Sodium salicylate decreases intracellular ATP, induces both heat shock factor binding and chromosomal puffing, but does not induce hsp 70 gene transcription in Drosophila

Abstract

Sodium salicylate has long been known to be an inducer of the heat shock puffs and presumably heat shock gene transcription in the polytene chromosomes of Drosophila salivary gland cells. Stress-induced transcription of the heat shock genes is mediated by the transcription factor known as Heat Shock Factor (HSF). In yeast, sodium salicylate has been reported to induce the DNA binding of HSF but not heat shock gene transcription itself, and similar findings have been reported in human cells. This apparent discrepancy in the induction of certain aspects of the heat shock response between these organisms prompted us to carefully reexamine the induction of the heat shock response in Drosophila salivary gland cells of third instar larvae and Drosophila tissue culture (SL2) cells. Sodium salicylate (3-30 mM) decreases intracellular ATP levels in SL2 cells and induces HSF binding activity in SL2 and salivary gland cells in a dose-dependent manner.
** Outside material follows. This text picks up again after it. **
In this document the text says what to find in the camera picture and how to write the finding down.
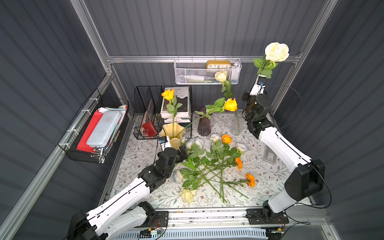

Despite the induction of HSF binding and heat shock puffs in polytene chromosomes, we found no evidence for increased hsp 70 gene transcription suggesting that chromosomal puffing and gene transcription may be separable events. Salicylate did not induce the HSF hyperphosphorylation that is normally associated with HSF activation. Furthermore, salicylate (30 mM) prevented heat-induced hyperphosphorylation of HSF and hsp 70 gene transcription indicating that salicylate's inhibitory effect on hsp 70 transcription may be independent of its effect on HSF binding activity. We propose that the reduction in intracellular ATP caused by the addition of salicylate likely plays a role in the activation of HSF binding and the inhibition of both HSF hyperphosphorylation and hsp 70 gene transcription.